(MATERIALS PROVIDED)
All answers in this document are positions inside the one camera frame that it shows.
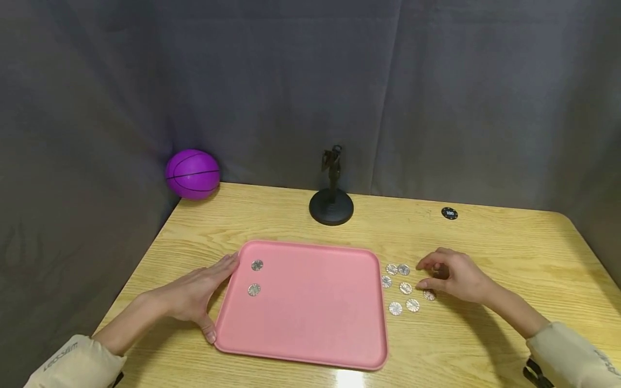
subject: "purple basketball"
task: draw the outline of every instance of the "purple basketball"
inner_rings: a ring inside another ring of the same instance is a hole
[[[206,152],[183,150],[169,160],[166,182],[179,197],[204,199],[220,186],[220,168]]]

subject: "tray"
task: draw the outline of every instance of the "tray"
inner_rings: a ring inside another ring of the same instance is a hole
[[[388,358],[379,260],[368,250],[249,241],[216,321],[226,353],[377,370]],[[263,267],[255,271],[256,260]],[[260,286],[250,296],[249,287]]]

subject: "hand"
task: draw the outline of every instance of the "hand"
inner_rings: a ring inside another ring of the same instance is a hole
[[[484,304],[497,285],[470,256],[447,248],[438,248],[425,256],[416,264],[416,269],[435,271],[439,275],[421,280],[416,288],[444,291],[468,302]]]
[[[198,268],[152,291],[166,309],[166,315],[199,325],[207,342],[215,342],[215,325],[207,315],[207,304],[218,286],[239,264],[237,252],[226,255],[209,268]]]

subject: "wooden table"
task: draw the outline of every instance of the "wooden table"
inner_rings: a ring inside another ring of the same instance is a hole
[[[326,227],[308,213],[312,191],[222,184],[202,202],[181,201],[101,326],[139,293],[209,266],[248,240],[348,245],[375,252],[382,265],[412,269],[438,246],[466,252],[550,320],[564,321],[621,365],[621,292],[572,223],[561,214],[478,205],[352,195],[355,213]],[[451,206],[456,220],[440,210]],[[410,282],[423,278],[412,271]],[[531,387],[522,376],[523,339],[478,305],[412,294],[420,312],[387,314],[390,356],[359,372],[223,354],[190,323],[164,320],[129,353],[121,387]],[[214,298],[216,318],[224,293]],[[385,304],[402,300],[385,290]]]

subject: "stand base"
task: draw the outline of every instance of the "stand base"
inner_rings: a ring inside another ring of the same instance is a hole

(YOUR OBJECTIVE)
The lines to copy are those above that contain the string "table".

(SOLUTION FOR THIS PROBLEM)
subject: "wooden table"
task: draw the outline of every instance of the "wooden table"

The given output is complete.